With the pictures removed, write out the data below exactly.
*** Begin section ***
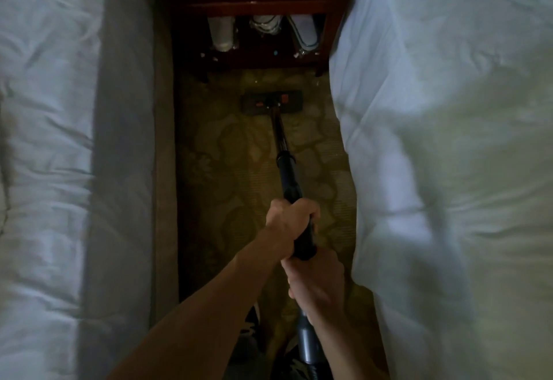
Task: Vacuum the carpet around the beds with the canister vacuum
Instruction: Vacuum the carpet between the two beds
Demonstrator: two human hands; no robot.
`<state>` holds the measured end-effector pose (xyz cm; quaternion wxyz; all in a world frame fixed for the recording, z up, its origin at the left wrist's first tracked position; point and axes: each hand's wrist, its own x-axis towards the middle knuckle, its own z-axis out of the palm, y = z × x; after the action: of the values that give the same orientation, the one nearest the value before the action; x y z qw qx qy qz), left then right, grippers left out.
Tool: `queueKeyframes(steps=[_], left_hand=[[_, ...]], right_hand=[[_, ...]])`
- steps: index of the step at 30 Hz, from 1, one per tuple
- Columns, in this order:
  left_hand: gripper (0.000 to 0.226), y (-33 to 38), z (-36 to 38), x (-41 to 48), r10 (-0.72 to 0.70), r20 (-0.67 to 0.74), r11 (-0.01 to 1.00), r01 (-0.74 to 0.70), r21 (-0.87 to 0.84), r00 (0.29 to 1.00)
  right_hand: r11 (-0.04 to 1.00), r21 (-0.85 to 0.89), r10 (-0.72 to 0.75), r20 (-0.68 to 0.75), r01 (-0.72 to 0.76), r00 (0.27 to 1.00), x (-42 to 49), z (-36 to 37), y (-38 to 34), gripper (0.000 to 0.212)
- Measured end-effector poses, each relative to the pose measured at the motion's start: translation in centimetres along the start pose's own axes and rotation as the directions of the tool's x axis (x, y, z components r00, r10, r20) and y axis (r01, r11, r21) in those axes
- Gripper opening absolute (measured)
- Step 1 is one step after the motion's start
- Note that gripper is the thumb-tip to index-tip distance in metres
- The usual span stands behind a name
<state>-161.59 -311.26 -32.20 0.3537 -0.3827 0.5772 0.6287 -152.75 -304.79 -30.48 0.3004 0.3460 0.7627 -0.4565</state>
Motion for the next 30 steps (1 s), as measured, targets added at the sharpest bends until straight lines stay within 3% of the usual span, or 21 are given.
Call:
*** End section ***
**Solution**
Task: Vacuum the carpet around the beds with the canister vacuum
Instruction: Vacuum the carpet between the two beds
Demonstrator: two human hands; no robot.
`<state>` holds the measured end-effector pose (xyz cm; quaternion wxyz; all in a world frame fixed for the recording, z up, its origin at the left wrist's first tracked position; point and axes: each hand's wrist, its own x-axis towards the middle knuckle, its own z-axis out of the palm, y = z × x; after the action: of the values that give the same orientation, the one nearest the value before the action; x y z qw qx qy qz), left then right, grippers left out.
Tool: `queueKeyframes(steps=[_], left_hand=[[_, ...]], right_hand=[[_, ...]])`
- steps: index of the step at 30 Hz, from 1, one per tuple
- Columns, in this order:
  left_hand: gripper (0.000 to 0.226), y (-33 to 38), z (-36 to 38), x (-41 to 48), r10 (-0.72 to 0.70), r20 (-0.67 to 0.74), r11 (-0.01 to 1.00), r01 (-0.74 to 0.70), r21 (-0.87 to 0.84), r00 (0.29 to 1.00)
  right_hand: r11 (-0.04 to 1.00), r21 (-0.85 to 0.89), r10 (-0.72 to 0.75), r20 (-0.68 to 0.75), r01 (-0.72 to 0.76), r00 (0.27 to 1.00), x (-42 to 49), z (-36 to 37), y (-38 to 34), gripper (0.000 to 0.212)
- Measured end-effector poses, each relative to the pose measured at the motion's start: translation in centimetres along the start pose's own axes and rotation as the directions of the tool's x axis (x, y, z components r00, r10, r20) and y axis (r01, r11, r21) in those axes
- Gripper opening absolute (measured)
- Step 1 is one step after the motion's start
- Note that gripper is the thumb-tip to index-tip distance in metres
- The usual span stands behind a name
<state>-161.59 -311.26 -32.20 0.3537 -0.3827 0.5772 0.6287 -152.75 -304.79 -30.48 0.3004 0.3460 0.7627 -0.4565</state>
Motion for the next 30 steps (1 s), as measured, targets added at the sharpest bends until straight lines stay within 3% of the usual span, or 21 are given.
Call:

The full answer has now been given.